Kommentar: Solches Verhalten ist kaum vorstellbar, kommt aber leider tatsächlich vor. Ggf. sollte eine Fangschaltung ernsthaft erwogen werden. Da das Telefonnetz in Deutschland mittlerweile komplett digitalisiert ist, sind Fangschaltungen mit minimalem technischen Aufwand möglich und können bei der Telekom beantragt werden.

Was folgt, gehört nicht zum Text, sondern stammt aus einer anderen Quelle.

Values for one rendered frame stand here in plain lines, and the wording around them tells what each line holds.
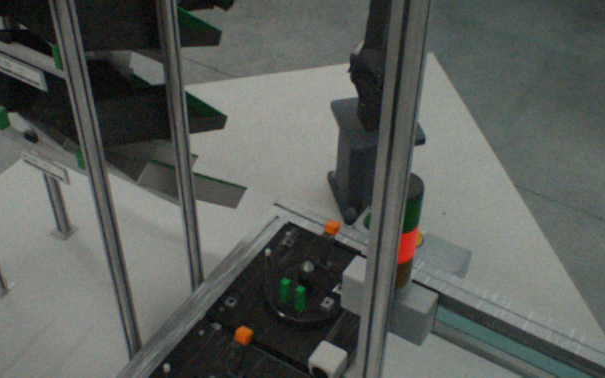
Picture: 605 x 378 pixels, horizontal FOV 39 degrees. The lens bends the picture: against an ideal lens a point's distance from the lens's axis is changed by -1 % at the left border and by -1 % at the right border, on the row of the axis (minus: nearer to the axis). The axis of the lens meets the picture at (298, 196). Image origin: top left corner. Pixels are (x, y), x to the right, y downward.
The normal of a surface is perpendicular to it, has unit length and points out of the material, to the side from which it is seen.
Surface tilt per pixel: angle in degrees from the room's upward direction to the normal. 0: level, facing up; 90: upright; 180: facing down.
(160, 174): 90
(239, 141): 0
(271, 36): 0
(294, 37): 1
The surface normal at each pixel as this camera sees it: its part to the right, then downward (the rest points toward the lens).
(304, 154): 0.01, -0.71
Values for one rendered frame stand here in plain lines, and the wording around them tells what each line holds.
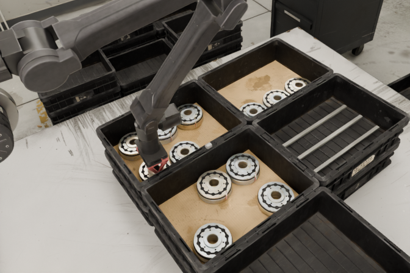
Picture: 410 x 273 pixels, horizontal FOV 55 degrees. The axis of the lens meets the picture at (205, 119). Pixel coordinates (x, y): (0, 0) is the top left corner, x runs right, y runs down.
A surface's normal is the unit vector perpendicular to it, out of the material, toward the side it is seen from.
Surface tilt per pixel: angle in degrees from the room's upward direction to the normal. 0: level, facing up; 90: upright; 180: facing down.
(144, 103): 60
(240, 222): 0
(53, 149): 0
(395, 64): 0
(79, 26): 20
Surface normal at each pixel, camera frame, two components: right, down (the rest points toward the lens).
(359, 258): -0.07, -0.71
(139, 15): 0.49, 0.74
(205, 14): -0.69, 0.07
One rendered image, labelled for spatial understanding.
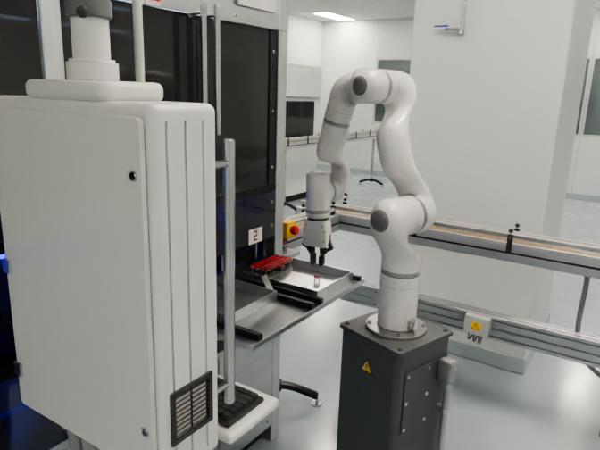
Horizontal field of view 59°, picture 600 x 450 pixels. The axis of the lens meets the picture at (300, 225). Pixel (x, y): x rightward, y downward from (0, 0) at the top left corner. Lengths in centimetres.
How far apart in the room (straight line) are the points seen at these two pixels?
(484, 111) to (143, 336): 253
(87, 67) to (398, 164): 89
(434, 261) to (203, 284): 248
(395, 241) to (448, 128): 179
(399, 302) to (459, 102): 182
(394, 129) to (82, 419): 109
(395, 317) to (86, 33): 113
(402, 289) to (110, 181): 95
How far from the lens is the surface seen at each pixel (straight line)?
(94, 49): 113
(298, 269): 214
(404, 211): 153
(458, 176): 326
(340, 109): 172
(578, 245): 259
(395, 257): 159
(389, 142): 157
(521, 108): 315
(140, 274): 98
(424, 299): 284
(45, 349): 133
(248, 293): 188
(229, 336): 119
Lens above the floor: 158
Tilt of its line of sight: 14 degrees down
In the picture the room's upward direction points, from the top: 2 degrees clockwise
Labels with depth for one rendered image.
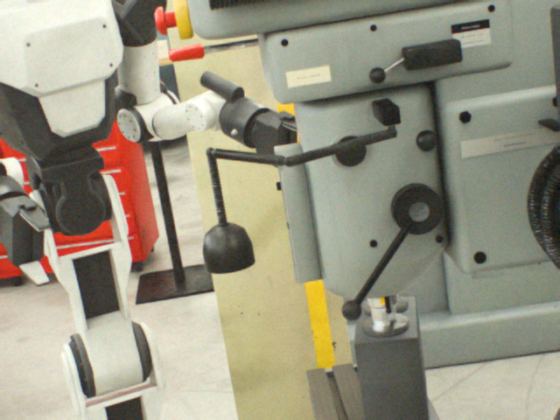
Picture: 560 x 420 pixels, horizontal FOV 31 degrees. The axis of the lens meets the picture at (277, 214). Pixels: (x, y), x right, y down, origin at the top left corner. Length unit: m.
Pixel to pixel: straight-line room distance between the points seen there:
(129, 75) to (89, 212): 0.32
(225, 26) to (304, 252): 0.38
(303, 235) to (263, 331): 1.93
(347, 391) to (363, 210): 0.78
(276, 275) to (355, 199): 1.95
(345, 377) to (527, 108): 0.96
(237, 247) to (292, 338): 2.06
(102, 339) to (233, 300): 1.27
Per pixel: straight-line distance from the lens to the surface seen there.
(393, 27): 1.39
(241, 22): 1.36
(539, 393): 4.14
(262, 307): 3.42
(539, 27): 1.45
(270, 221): 3.33
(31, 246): 1.73
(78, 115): 2.05
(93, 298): 2.21
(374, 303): 1.58
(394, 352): 1.92
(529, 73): 1.46
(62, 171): 2.09
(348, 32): 1.38
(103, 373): 2.20
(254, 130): 1.99
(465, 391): 4.18
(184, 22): 1.46
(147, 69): 2.24
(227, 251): 1.41
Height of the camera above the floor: 1.86
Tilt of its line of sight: 15 degrees down
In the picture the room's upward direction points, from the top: 9 degrees counter-clockwise
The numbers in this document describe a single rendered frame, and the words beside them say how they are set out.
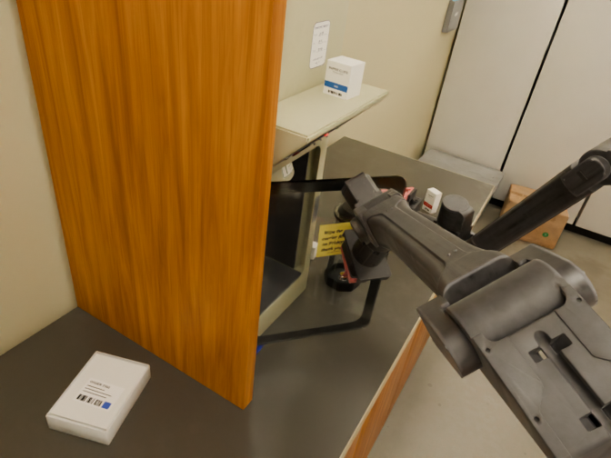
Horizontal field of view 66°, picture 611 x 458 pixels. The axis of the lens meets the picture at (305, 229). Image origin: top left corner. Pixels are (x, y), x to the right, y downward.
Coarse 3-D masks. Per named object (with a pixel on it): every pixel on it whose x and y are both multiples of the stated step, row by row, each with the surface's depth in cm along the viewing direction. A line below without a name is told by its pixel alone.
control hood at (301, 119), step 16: (304, 96) 83; (320, 96) 84; (368, 96) 88; (384, 96) 91; (288, 112) 76; (304, 112) 77; (320, 112) 78; (336, 112) 79; (352, 112) 81; (288, 128) 70; (304, 128) 71; (320, 128) 72; (288, 144) 71; (304, 144) 70
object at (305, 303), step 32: (288, 192) 83; (320, 192) 85; (288, 224) 87; (320, 224) 89; (288, 256) 91; (288, 288) 96; (320, 288) 99; (352, 288) 102; (288, 320) 101; (320, 320) 104; (352, 320) 108
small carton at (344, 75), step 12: (336, 60) 83; (348, 60) 84; (336, 72) 83; (348, 72) 82; (360, 72) 85; (324, 84) 86; (336, 84) 84; (348, 84) 83; (360, 84) 86; (336, 96) 85; (348, 96) 85
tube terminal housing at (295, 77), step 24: (288, 0) 72; (312, 0) 78; (336, 0) 85; (288, 24) 74; (312, 24) 80; (336, 24) 88; (288, 48) 77; (336, 48) 92; (288, 72) 80; (312, 72) 87; (288, 96) 83; (312, 144) 98; (312, 168) 109
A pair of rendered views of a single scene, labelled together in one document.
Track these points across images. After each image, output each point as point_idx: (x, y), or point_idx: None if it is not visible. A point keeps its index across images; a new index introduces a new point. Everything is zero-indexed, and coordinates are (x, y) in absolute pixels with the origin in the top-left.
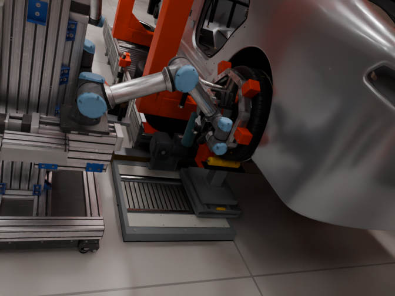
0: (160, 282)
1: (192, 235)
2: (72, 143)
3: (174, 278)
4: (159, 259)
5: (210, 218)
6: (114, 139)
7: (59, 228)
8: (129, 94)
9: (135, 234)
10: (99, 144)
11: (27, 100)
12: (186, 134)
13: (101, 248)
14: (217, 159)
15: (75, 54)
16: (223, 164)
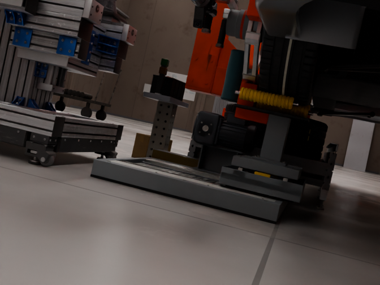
0: (98, 191)
1: (194, 187)
2: (42, 5)
3: (123, 197)
4: (122, 190)
5: (244, 192)
6: (82, 1)
7: (8, 105)
8: None
9: (106, 162)
10: (67, 7)
11: None
12: (224, 81)
13: (57, 169)
14: (252, 89)
15: None
16: (261, 95)
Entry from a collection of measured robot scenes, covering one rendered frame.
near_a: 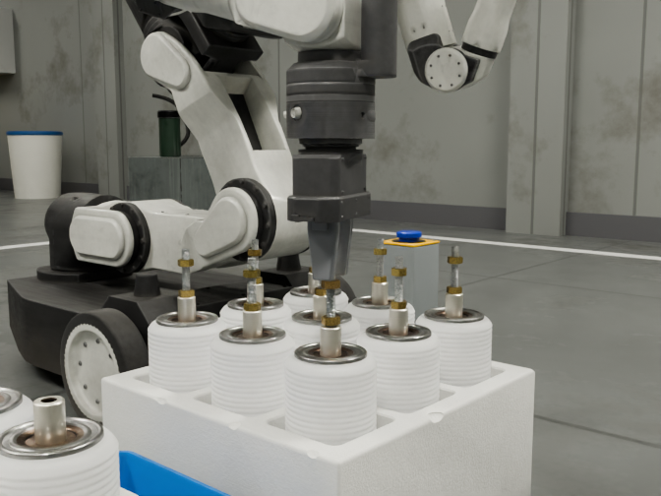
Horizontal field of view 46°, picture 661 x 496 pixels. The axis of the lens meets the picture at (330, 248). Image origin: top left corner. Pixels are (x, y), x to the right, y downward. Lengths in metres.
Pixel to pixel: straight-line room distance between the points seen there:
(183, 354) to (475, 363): 0.35
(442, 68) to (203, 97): 0.42
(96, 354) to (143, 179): 3.58
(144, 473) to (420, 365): 0.33
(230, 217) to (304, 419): 0.57
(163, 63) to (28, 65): 6.59
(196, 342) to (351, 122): 0.35
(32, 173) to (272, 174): 5.74
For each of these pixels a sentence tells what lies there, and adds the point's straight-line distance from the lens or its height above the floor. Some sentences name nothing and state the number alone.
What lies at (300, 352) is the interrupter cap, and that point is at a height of 0.25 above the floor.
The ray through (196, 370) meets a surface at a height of 0.20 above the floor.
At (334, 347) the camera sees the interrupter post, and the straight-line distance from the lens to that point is 0.79.
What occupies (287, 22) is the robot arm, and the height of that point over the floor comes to 0.58.
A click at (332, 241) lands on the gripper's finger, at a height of 0.37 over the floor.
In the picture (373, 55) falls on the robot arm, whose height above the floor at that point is 0.55.
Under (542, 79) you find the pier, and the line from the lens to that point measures 4.11.
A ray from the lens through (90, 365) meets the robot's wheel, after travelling 1.34.
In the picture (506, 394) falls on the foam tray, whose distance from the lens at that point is 0.97.
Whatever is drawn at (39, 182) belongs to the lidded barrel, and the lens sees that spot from 7.00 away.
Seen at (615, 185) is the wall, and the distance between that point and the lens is 4.05.
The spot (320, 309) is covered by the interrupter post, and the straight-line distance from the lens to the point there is 0.95.
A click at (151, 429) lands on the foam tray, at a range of 0.94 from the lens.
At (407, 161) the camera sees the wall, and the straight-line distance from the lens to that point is 4.62.
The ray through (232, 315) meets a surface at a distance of 1.02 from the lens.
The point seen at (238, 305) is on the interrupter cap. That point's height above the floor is 0.25.
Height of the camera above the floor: 0.47
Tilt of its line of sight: 8 degrees down
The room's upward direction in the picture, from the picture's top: straight up
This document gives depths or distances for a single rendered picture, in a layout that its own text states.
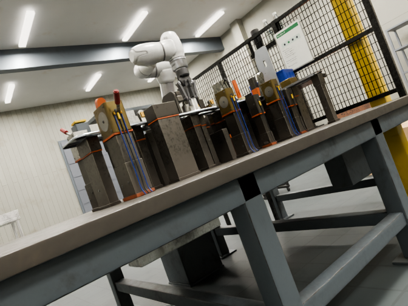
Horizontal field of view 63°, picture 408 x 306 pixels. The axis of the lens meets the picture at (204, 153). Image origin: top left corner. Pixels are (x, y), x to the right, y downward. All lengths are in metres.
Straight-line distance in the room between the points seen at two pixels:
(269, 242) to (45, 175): 10.64
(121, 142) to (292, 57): 1.66
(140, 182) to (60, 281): 0.58
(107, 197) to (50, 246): 0.69
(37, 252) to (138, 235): 0.22
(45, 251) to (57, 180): 10.78
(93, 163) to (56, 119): 10.60
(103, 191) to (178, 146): 0.35
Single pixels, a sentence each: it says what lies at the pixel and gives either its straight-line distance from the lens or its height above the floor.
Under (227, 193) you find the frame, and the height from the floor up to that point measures 0.63.
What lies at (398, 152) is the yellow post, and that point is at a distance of 2.42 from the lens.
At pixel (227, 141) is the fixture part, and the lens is 1.78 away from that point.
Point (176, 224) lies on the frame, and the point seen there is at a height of 0.61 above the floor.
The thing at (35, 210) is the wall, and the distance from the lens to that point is 11.25.
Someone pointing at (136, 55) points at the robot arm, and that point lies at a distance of 1.77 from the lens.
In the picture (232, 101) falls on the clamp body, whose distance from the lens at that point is 1.67.
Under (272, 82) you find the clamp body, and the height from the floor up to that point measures 1.03.
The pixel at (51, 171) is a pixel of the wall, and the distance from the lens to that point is 11.49.
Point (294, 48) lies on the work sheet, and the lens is 2.58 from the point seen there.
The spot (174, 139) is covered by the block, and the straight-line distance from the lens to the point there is 1.39.
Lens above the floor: 0.73
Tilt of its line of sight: 2 degrees up
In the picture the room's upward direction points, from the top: 20 degrees counter-clockwise
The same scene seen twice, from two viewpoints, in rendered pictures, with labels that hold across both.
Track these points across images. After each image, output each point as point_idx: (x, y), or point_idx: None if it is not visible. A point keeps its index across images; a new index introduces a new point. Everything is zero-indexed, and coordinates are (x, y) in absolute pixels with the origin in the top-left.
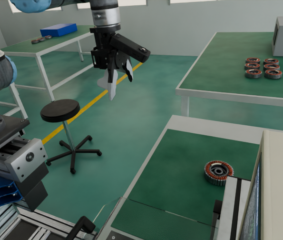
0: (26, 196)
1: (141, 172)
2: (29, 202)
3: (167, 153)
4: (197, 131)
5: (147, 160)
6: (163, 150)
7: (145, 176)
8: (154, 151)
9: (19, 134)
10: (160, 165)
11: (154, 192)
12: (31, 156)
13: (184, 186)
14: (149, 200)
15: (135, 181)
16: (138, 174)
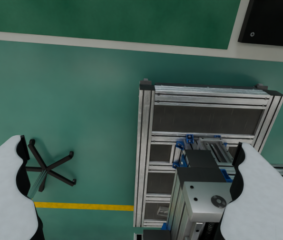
0: (215, 166)
1: (120, 41)
2: (211, 159)
3: (54, 6)
4: None
5: (90, 42)
6: (50, 16)
7: (128, 30)
8: (62, 35)
9: (141, 238)
10: (95, 11)
11: (159, 1)
12: (217, 201)
13: None
14: (177, 5)
15: (142, 45)
16: (126, 45)
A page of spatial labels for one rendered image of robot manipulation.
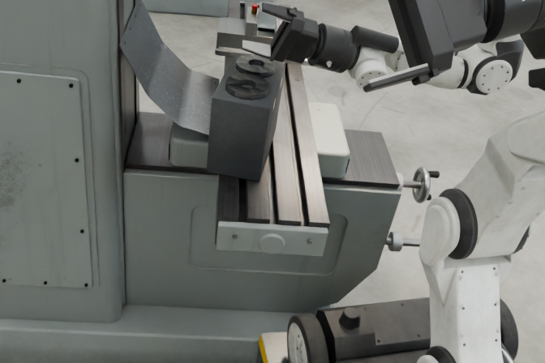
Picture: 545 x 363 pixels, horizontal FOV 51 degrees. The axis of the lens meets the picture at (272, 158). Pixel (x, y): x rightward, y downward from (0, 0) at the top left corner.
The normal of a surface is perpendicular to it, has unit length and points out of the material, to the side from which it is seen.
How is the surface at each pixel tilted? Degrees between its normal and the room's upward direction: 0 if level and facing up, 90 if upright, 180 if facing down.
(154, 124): 0
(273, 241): 90
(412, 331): 0
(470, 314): 54
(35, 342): 68
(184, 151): 90
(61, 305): 79
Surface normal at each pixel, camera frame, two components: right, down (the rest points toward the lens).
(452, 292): -0.96, 0.04
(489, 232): 0.23, 0.64
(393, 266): 0.13, -0.81
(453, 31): 0.17, -0.07
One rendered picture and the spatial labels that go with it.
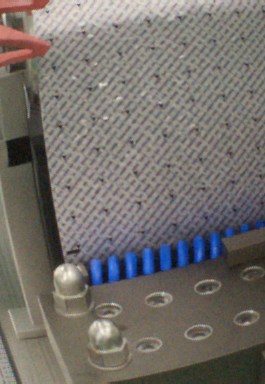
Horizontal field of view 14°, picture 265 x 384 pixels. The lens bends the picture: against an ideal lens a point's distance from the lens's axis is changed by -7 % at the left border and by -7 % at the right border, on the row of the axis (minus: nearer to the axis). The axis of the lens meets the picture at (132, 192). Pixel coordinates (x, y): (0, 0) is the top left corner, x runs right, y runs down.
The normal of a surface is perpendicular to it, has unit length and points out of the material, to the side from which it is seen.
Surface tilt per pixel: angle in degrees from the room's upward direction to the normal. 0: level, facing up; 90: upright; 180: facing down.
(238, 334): 0
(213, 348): 0
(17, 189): 90
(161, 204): 90
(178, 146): 90
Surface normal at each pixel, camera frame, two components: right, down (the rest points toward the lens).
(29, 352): -0.11, -0.87
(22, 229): 0.23, 0.44

Alle diese beschriebenen Vorkommnisse können als "K.O.-Kriterien" angesehen werden, wenn man auf der Suche nach einem seriösen Coaching-Anbieter ist. Erschwerend kommt hinzu, dass auch die Mitgliedschaft oder eine führende Funktion in einem Verein, der sich (scheinbar) dem Coaching verpflichtet, für sich kein Qualitätsurteil erlaubt.

So wurden mir mehrere Fälle berichtet, in denen einer Person aufgrund ihrer Position in einem Verein ein so hoher "Vertrauensvorschuss" gewährt wurde, dass die Klientinnen seine "Reputation" nicht in Frage stellten und dies in mehrfacher Hinsicht ausgenutzt bzw. missbraucht wurde. Daher der klare Hinweis: Egal, wer jemand ist oder welche Funktion er in einem Verband oder Verein ausübt, prüfen Sie einen Berater stets ohne sich von Titeln oder Funktionen beeindrucken zu lassen.

Fazit

Auch für Kenner der Szene dürften die dargestellten Verhaltensweisen erschreckend sein. Sicherlich sind derartige Personen eher die Ausnahme als die Regel in der Coaching-Branche. Dennoch halte ich es für bedeutsam, das Thema nicht zu verschweigen, sondern mit den genannten Anregungen potentiellen Klienten eine Möglichkeit zu geben, zumindest einige unseriöse Berater "herausfiltern" zu können.